Big news from America where Washington's Energy Department has released a report projecting that there'll be no reduction in US emissions from now until 2050, probably even some increase. If that's accurate it means that the United States of America, representing some 4.4 per cent of global population, will gobble up the entire carbon quota for the other 95.6 per cent.
Burn Baby, Burn.
Perhaps inspired by the Energy Department's report, a few days ago Exxon released its own report to shareholders saying the petro-market is sound into the indefinite future and it'll have no problem flogging all of its proven reserves and should continue exploring for new oil fields.
Well kids, there goes the neighbourhood. As Exxon Mobil goes, so goes Aramco, Sinopec, Petro China, Shell, BP, Total - the lot of them. And that means that Trudeau and Notley are in on it too. It's Mardi Gras for carbon energy. Carbon taxes, are you kidding?
Since the heady days of the Paris Climate Summit in December, 2015, I've been banging the drum for the warning the Potsdam Institute's climate wizard, Hans Joachim Schellnhuber, issued to the conference delegates. He said that averting climate catastrophe might be possible provided the world governments acted in concert to effect an "induced implosion" of the fossil energy industry.
Schellnhuber knew what, inside ourselves, most of us know. This massive industry, said to represent some 27 trillion dollars of subscribed wealth on the stock markets and bourses around the world wouldn't let go. It would have to be put down. That is the "induced" part of Schellnhuber's warning.
Without the political will to put down the fossil fuelers, we're gonna burn. It's only a matter of physics - and geology, environmental geography, chemistry, atmospherics, glaciology, biology and botany, marine biology, oceanography and hydrology, meteorology, epidemiology, medicine, climatology, agronomy, seismology, paleontology - every discipline that had tested and corroborated the central thesis of climate change.

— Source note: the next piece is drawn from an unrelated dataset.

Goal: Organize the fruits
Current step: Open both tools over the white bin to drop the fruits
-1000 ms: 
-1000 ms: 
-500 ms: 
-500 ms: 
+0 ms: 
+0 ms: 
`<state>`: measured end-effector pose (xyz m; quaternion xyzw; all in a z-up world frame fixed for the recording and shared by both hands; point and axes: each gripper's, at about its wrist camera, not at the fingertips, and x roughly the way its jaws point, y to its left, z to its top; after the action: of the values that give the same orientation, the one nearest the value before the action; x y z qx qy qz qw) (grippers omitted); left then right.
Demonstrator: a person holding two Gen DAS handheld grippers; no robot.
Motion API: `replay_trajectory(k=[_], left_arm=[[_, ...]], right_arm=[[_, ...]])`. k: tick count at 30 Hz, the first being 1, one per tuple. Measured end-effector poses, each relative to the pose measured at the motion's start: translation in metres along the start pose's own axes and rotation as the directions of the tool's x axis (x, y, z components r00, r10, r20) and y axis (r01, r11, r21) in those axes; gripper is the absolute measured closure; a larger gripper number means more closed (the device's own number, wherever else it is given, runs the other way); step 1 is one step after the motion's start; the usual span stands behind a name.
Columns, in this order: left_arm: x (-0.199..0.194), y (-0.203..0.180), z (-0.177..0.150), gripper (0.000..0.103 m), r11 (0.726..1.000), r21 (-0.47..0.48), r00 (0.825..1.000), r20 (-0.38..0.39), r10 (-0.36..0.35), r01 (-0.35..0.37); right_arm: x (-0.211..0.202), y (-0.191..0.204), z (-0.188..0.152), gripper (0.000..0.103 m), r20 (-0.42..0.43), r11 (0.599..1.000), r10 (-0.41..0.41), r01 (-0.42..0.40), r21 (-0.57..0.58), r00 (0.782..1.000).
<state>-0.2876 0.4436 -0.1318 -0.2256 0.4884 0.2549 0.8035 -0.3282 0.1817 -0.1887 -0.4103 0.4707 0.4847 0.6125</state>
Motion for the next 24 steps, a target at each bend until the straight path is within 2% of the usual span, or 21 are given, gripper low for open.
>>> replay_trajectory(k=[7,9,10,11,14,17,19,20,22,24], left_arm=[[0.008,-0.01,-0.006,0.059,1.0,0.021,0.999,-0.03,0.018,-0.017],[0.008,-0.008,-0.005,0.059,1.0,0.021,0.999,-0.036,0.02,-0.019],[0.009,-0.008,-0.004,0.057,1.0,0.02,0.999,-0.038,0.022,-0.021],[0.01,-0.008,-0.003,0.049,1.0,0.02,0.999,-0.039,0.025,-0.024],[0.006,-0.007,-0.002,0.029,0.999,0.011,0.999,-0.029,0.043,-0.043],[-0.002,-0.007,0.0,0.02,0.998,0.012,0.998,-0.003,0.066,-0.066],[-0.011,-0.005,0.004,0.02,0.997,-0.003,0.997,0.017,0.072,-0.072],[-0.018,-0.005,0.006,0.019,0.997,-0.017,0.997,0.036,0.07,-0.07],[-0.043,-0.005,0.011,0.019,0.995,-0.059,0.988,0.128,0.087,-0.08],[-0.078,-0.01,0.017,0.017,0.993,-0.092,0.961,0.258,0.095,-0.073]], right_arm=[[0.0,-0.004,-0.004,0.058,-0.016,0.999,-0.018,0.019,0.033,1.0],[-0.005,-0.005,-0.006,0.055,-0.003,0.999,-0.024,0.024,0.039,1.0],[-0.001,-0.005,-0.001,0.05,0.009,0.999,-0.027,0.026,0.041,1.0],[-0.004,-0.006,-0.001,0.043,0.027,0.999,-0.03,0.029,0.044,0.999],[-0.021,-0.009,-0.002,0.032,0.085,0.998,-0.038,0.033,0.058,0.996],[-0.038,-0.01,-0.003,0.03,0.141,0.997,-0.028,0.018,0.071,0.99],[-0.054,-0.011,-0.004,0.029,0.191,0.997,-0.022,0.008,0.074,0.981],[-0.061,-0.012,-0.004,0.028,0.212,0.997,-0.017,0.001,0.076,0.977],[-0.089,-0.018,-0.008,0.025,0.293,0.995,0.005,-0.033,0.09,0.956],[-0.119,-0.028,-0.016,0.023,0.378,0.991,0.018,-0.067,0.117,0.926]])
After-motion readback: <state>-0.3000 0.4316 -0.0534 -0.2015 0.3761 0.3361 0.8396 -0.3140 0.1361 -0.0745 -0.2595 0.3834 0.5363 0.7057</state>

Twenty seven trillion dollars and growing. Money talks, science walks. You and me? We're just along for the ride.
Update:
Relax, never fear, false alarm. Trump's EPA director, Scott Pruitt, says we've got it all wrong. Hey, runaway global warming could be a really great thing.
Scott Pruitt, the head of the Environmental Protection Agency, has suggested that global warming may be beneficial to humans, in his latest departure from mainstream climate science.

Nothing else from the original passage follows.